Now, how is this? If you will tell me, I will be glad, for I cannot tell you. I do not believe that there will be one bit less tenderness, that there will be one fraction less of friendliness, love, and sympathy—I believe there will be more—but that they will be in some way so refined and purified that while compassion for suffering is there, hatred of sin will be there to balance it, and a state of complete equilibrium will be attained.
Perfect acceptance of the divine will is probably the secret of it, but it is not my business to guess. I don’t know what handkerchief the Lord will use, but I do know that he will wipe away every tear from their eyes.
How could we enjoy Heaven knowing that a loved one is in Hell? Spurgeon isn’t the only one to puzzle over this question.

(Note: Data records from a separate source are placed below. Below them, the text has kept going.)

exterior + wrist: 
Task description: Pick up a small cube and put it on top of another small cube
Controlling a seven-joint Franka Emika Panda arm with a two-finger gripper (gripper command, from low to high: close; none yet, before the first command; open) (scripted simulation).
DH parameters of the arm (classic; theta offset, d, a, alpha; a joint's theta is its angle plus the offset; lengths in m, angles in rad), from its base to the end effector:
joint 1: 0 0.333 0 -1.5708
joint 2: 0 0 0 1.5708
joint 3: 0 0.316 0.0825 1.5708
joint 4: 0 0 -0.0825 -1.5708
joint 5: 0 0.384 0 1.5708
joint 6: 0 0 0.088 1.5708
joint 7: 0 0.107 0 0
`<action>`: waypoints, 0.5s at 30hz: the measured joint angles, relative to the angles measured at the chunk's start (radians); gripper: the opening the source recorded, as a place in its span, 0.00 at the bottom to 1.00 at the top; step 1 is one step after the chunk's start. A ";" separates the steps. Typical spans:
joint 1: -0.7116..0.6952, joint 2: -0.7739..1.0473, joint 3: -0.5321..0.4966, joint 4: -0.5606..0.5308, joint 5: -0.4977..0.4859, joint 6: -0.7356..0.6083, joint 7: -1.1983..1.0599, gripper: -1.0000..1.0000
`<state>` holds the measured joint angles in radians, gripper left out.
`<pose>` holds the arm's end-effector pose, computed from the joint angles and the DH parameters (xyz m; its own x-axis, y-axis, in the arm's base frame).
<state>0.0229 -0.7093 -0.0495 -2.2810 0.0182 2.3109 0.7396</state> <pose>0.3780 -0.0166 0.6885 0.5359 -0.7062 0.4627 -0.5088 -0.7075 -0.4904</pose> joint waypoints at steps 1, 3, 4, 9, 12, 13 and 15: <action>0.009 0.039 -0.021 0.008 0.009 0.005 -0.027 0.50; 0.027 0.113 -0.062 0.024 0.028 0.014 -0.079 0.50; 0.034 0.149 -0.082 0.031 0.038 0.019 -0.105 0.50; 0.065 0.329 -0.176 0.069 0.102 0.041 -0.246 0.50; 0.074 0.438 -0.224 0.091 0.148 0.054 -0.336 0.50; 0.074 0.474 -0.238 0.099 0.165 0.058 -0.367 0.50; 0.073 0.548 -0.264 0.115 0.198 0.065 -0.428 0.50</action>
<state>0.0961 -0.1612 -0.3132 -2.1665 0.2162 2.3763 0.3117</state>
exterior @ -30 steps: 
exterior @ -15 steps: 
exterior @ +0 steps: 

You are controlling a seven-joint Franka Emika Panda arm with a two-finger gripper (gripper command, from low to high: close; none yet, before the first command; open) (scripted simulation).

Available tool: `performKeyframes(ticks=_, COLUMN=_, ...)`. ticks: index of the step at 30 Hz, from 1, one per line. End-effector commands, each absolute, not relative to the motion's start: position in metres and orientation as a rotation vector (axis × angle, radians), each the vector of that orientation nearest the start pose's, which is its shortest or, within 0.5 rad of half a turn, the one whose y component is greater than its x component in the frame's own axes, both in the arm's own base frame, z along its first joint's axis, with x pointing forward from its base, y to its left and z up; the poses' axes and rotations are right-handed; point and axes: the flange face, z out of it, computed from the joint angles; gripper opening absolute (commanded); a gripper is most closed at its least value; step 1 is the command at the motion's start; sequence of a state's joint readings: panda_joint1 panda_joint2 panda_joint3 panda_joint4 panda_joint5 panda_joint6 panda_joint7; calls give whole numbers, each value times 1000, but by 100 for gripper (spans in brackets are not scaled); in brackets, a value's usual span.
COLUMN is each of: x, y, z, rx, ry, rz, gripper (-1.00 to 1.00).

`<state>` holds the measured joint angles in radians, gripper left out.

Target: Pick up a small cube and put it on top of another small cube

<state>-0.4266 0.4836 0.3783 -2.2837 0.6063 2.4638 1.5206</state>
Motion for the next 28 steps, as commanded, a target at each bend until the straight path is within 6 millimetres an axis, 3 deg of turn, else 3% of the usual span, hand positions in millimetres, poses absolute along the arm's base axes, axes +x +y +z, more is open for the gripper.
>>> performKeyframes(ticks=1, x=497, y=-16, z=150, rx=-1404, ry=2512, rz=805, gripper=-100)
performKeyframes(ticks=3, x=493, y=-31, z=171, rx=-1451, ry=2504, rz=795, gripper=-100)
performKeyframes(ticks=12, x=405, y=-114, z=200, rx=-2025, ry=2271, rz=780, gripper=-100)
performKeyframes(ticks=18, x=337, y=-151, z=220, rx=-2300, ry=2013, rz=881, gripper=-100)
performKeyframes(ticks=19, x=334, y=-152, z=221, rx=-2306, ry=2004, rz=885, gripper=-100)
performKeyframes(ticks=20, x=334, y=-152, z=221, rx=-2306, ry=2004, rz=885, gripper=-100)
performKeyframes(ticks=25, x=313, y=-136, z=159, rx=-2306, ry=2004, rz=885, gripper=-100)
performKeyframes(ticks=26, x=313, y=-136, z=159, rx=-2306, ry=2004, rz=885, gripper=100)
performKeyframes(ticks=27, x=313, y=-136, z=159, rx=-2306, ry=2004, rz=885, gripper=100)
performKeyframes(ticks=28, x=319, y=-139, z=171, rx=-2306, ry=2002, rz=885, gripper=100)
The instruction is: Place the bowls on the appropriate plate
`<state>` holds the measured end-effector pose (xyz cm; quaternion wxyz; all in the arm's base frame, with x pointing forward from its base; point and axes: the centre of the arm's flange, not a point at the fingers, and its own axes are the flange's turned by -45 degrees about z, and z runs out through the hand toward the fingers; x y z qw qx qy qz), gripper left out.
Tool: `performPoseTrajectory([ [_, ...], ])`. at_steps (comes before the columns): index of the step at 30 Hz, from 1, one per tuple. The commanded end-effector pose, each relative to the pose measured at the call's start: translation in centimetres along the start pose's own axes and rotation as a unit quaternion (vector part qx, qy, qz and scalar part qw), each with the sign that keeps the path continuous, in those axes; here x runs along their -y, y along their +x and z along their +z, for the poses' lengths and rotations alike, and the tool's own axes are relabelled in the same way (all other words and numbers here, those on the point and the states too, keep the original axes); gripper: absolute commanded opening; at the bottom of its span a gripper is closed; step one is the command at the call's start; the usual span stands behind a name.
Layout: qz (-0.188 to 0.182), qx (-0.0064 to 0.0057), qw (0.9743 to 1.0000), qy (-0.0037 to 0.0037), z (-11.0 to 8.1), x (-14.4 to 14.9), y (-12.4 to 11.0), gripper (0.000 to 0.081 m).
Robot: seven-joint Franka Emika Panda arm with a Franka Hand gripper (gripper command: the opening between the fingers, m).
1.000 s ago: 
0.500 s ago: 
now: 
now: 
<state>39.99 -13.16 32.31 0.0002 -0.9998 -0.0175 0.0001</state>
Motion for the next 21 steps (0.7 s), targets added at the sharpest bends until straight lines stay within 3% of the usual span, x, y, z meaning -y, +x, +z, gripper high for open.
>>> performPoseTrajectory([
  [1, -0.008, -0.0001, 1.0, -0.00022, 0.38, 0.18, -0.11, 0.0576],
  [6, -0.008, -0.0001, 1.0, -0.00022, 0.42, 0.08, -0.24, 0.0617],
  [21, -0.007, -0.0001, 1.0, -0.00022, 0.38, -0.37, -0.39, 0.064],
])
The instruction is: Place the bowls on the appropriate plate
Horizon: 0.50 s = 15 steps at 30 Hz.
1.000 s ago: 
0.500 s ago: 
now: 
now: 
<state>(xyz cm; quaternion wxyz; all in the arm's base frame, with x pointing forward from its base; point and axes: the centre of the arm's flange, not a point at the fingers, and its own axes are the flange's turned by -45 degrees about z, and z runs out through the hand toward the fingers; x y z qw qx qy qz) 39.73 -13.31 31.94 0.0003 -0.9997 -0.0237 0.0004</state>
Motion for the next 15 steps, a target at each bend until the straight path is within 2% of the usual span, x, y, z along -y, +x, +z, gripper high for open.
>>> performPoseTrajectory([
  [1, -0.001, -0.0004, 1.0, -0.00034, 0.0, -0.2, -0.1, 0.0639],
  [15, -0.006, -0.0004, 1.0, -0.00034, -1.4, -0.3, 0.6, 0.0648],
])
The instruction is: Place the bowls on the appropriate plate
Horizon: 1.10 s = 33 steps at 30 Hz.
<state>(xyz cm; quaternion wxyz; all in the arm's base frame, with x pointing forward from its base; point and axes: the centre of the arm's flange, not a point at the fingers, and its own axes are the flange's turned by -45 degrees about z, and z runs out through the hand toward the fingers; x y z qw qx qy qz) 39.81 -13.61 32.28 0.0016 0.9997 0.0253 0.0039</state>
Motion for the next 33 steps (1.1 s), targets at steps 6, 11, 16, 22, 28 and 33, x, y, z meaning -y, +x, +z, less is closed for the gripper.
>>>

Although it may sound harsh, I offer this thought: in a sense, none of our loved ones will be in Hell—only some whom we once loved. Our love for our companions in Heaven will be directly linked to God, the central object of our love. We will see him in them. We will not love those in Hell because when we see Jesus as he is, we will love only—and will want to love only—whoever and whatever pleases and glorifies and reflects him. What we loved in those who died without Christ was God’s beauty we once saw in them. When God forever withdraws from them, I think they’ll no longer bear his image and no longer reflect his beauty. Therefore, paradoxically, in a sense they will not be the people we loved.
I cannot prove biblically what I’ve just stated, but I think it rings true, disturbing as it is. The reality of Hell should break our hearts and take us to our knees—and to the doors of those without Christ. Today, however, Hell has become “the H word,” seldom named, rarely talked about, even among those who believe the Bible. It doesn’t even appear in many evangelistic booklets. To our modern sensibilities, Hell seems disproportionate, a divine overreaction.
Many people imagine that it is civilized, humane, and compassionate to deny the existence of an eternal Hell. But in fact, it is arrogant that we, as creatures, would dare to make such an assumption in opposition to what God the Creator has clearly revealed. Perhaps we don’t want to believe that others deserve eternal punishment, because if they do, so do we. But by denying the endlessness of Hell, we minimize Christ’s work on the cross. Why? Because we lower the stakes of redemption.
If we truly understood God’s nature and ours, we would be shocked not that some people could go to Hell (where else would sinners go?) but that any would be permitted into Heaven. If Christ’s crucifixion and resurrection don’t deliver us from an eternal Hell, his work on the cross is less heroic, less potent, less consequential, and thus less deserving of our worship and praise.